Jean-Marie Appriou, Jagna Ciuchta, Pauline Curnier Jardin, Arnaud Dezoteux, David Evrard, Laura Gozlan, Aurélien Porte, James Richards, Octave Rimbert Rivière ft. Gaëlle Choisne, David de Tscharner, Benjamin Valenza, Giuliana Zefferi
Radical Software
L’histoire de l’évolution technologique est parsemée d’associations contradictoires entre monde industriel et développements inattendus mis en place par des usagers. En prenant l’exemple sur les débuts d’Internet, nous vérifions que si les prémices du réseau ont eu lieu au sein de la technocratie militaire, il a été développé de façon exponentielle par des acteurs issus de la contre-culture hippie dont la revue Radical Software (1970-74) est emblématique. La Raindance Corporation était à l’origine de cette revue, une tribu écolo-cybernétique qui défendait une appropriation de la technologie en vue de son utilisation par des groupes communautaires locaux.

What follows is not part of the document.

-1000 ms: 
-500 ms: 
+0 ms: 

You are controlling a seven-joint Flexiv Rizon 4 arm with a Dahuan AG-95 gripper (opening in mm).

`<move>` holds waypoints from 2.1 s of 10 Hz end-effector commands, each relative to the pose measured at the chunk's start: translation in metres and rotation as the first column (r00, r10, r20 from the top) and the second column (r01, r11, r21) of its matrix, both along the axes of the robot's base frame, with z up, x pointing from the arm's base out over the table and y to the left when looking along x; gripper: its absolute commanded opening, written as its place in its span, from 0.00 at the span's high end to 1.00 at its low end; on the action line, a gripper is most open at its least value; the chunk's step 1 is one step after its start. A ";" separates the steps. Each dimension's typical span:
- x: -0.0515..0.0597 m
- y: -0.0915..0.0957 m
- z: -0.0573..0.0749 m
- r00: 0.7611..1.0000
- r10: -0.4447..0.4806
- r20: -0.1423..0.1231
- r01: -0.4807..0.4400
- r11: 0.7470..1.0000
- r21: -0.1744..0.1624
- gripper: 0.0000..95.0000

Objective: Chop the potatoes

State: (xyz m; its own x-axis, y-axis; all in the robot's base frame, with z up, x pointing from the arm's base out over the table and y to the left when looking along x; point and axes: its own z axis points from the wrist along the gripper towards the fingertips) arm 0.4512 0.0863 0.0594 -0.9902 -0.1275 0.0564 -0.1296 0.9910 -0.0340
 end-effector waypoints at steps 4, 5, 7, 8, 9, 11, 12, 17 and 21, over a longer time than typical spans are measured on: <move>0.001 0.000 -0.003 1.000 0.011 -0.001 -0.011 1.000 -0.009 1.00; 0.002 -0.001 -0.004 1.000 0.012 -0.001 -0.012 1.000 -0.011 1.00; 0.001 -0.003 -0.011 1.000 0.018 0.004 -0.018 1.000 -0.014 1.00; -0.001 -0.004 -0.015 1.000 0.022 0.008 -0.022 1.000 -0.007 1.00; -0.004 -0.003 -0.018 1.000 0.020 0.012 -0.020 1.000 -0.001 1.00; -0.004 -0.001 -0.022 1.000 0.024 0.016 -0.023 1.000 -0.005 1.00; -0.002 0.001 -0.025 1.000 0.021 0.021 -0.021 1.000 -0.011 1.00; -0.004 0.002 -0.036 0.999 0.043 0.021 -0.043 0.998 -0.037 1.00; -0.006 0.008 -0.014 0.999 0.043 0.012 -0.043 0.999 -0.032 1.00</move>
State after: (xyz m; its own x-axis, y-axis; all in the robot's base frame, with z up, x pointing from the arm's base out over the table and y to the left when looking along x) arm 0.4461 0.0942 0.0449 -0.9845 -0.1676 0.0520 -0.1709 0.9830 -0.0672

D’une certaine façon, cette contradiction se trouve au sein même de l’outil technologique: l’Internet a permis autant la libre circulation de l’information et la décentralisation radicale que le contrôle totalitaire des individus et la disparition de la notion de vie privée.
Dans cette nébuleuse où se croisaient différents collectifs issus de la contre-culture de l’époque, il est curieux de voir cohabiter une contradiction entre un désir de vie communautaire à la campagne, parfois technophobe, et une stratégie d’innovation et de détournement de la technologie aux mains des grandes sociétés. C’est une vieille contradiction idéologique qui avait déjà été l’objet d’un conflit avec les artisans luddites, détruisant les machines à l’aube de la révolution industrielle, ou à l’occasion du mouvement Arts & Crafts de William Morris.
L’exposition «Radical Software» tient ainsi à ne pas établir d’opposition entre poterie et instagram, entre rituel anthropologique et identités virtuelles, entre artisanat et photoshop, entre hardware et software. Les nouveaux totems, rituels, mythologies et folklore trouvent leur place sur nos écrans, et l’idée même de nature se trouve transmutée par des nouveaux modèles cognitifs. L’exotisme est parmi nous, on trouve des éléments rituels et vernaculaires dans notre quotidien le plus banal. Qu’il s’agisse de cyber primitivisme, de techno-animisme ou d’un rituel dans une langue inconnue, il s’agit d’imaginer l’artisanat et la réalité augmentée d’une société à venir.